Réseau associatif à l’étranger
Elle a révélé sur un ton amer les larmes aux yeux : «On ne peut pas rejeter notre fille». La maman s’est orientée vers l’association Atfd. Le centre a pris en charge le dossier et a commencé à travailler sur cette question. Par ailleurs, l’Atfd s’est orientée vers le réseau associatif à l’étranger. «On a eu la chance que l’une de nos adhérentes ait bénéficié d’une formation au Canada. Elle a participé à une université féministe et elle a pu ramener des informations très importantes pour soutenir notre association», a souligné notre interlocutrice. L’Atfd a commencé à réfléchir pour la prise en charge de ce cas concret.
Au niveau international, au cours des années 90, le mouvement féministe a commencé à travailler sur ces questions. On a pu intégrer des associations étrangères pour traiter ces problèmes. On a commencé à élaborer une réflexion à ce sujet. «Ce cas a marqué la jeune fille. Quand elle est retournée, après un an à l’association, elle est devenue plus dure», a déclaré Mme Hkimi.
Les violences dans le couple sont des obsessions. Mme N., la quarantaine, est un autre cas concret rencontré dans le centre Ceofvv. Elle nous a raconté son drame qu’elle a vécu avec son mari. Son mari a un caractère dur, il est têtu et sévère. Elle a subi une violence physique. «Mon mari a essayé de me tuer avec une hache pendant mon sommeil. Heureusement, j’ai pu le repousser», soupire-t-elle.
Le centre du dernier recours
Et d’ajouter : «Il m’attaque de nouveau à chaque fois que je demande une explication à cette maltraitance…». Ses violences sont quotidiennes. «Il m’a agressée physiquement plus d’une fois».
Ce récit rend compte des violences sexuelles dans le couple, devant le regard des enfants : N. est une mère d’une jeune fille âgée de 14 ans, résidant dans un quartier populaire. Elle parle d’une voix étouffée : «J’ai tout supporté : ses coups de poing, ses insultes, sa maltraitance ; mais je défends ma fille ! Je n’accepte pas qu’elle subisse la violence! Donc j’ai décidé de divorcer». Je me suis dirigée vers le centre pour qu’il puisse m’aider à trouver des solutions. «Plusieurs femmes victimes de violences ont cherché du soutien auprès de l’Atfd. Cette association a lutté en faveur des femmes. Nous surveillons, nous orientons et nous écoutons», explique Mme Nadia.
Selon le rapport intitulé «Retour sur l’histoire pour un avenir sans violences à l’encontre des femmes» de l’Atfd, les femmes victimes de violence qui s’adressant au centre d’écoute sont des femmes mariées avec un taux d’environ 70%. Les célibataires représentent 14,5% des victimes fréquentant le centre d’écoute, les femmes divorcées sont à 12, 9% de l’effectif général, les veuves sont classées en quatrième position avec un taux de 2,1%. Le taux de femmes «fiancées» est faible et inférieur à 1%. L’époux est le principal auteur des violences.

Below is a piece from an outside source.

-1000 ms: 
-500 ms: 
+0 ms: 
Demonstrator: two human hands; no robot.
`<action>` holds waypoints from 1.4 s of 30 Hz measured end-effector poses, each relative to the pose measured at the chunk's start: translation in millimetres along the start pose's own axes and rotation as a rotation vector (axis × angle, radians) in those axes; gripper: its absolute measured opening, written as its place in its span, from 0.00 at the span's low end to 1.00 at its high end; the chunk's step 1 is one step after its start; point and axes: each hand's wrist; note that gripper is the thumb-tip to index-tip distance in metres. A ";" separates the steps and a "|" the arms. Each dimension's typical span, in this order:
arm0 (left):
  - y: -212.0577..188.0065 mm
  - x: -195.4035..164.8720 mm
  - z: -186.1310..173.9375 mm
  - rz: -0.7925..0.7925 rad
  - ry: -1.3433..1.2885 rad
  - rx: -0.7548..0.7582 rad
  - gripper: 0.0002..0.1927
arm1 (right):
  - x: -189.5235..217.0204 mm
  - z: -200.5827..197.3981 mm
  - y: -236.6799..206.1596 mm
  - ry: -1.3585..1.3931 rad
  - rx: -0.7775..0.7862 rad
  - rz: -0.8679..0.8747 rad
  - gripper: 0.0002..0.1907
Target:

Ainsi, 63% de femmes qui se sont rendues au centre d’écoute de Tunis ont déclaré avoir subi une ou plusieurs formes de violence physique, avec une moyenne qui dépasse 6 femmes sur 10.
Les femmes mariées sont nettement les plus touchées par ce type de violence avec une moyenne de 73,4% des femmes mariées. Les femmes sans enfants agressées représentent 56,3%, les mères ayant 5 enfants et plus sont les plus exposées à ce type de violences.
Mme A. la soixantaine, a eu un problème d’héritage. En effet, après la mort de son mari en 2012, elle a subi une violence physique de la part de son beau-frère. Cette agression a été accompagnée d’insultes. Des brûlures et des taches sont visibles sur son corps, c’est une preuve qu’elle a été victime des violences de ce beau-frère. C’est pour cela qu’elle s’est dirigée vers le centre pour une prise en charge efficace. Le centre compte des psychologues qu’il affecte à ces cas.